Les importateurs et les grossistes peuvent désormais renouer avec leurs activités d’approvisionnement. Pendant plus de sept mois, ces acteurs ont dû composer avec les stocks déjà disponibles, sans possibilité de renouveler leurs marchandises depuis l’étranger. La réouverture du marché est liée, selon le ministère, à l’évolution des disponibilités issues de la production nationale. Elle doit permettre de compléter l’offre locale et d’assurer la continuité de l’approvisionnement jusqu’à la prochaine campagne.
Un mécanisme destiné à soutenir la production nationale
La suspension des importations n’est pas nouvelle au Sénégal. Depuis 2006, le pays recourt périodiquement à ce dispositif, principalement durant les périodes correspondant à l’arrivée des récoltes locales sur les marchés. L’objectif est de donner la priorité aux producteurs sénégalais en facilitant l’écoulement de leur production. Cette politique participe également à la stratégie du pays visant à renforcer progressivement son autonomie dans la filière oignon.
Pour les commerçants concernés, la décision de lever le gel était donc particulièrement attendue. Privés de nouvelles importations depuis janvier, ils ne pouvaient vendre que les volumes déjà disponibles dans leurs stocks.

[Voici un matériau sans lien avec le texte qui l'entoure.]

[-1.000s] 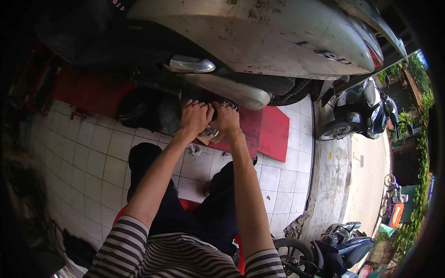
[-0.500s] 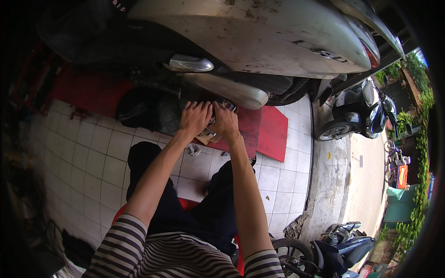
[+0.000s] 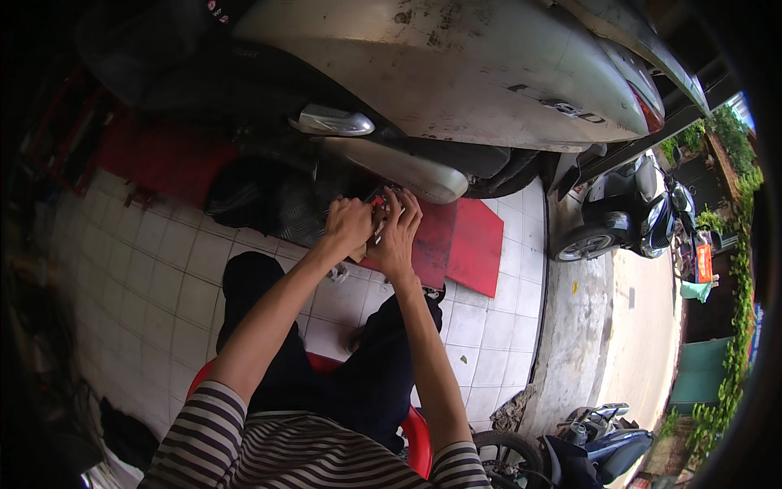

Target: The person services a motorcycle transmission by hand, using a T-handle socket wrench to remove a small metal pin or bolt from the assembly, then placing the component into a cardboard box.

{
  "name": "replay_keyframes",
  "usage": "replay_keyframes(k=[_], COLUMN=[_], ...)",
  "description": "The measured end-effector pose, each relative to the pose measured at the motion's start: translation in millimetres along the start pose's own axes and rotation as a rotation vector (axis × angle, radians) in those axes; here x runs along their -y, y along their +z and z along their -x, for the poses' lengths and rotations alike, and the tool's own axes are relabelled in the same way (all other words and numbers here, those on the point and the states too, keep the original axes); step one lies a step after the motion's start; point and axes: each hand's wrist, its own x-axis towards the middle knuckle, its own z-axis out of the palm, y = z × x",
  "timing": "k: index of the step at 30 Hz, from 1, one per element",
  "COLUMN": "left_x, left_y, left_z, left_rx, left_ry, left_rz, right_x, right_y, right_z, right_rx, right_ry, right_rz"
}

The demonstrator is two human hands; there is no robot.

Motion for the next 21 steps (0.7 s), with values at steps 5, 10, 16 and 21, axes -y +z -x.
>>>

Une production importante, mais confrontée aux pertes
La filière dispose pourtant d’un potentiel conséquent. La production nationale est estimée à environ 450 000 tonnes d’oignons par an. Mais une partie de cette récolte ne parvient pas jusqu’aux consommateurs. Les producteurs évaluent à près de 100 000 tonnes les volumes qui seraient perdus chaque année en raison de l’insuffisance des infrastructures de stockage. Ce déficit constitue l’un des principaux défis de la filière. Il réduit la capacité à conserver les récoltes après les périodes de forte production et peut accentuer la dépendance aux importations lorsque les disponibilités locales diminuent. La prochaine campagne permettra de mesurer l’impact de cette réouverture sur les prix et sur l’écoulement des récoltes locales.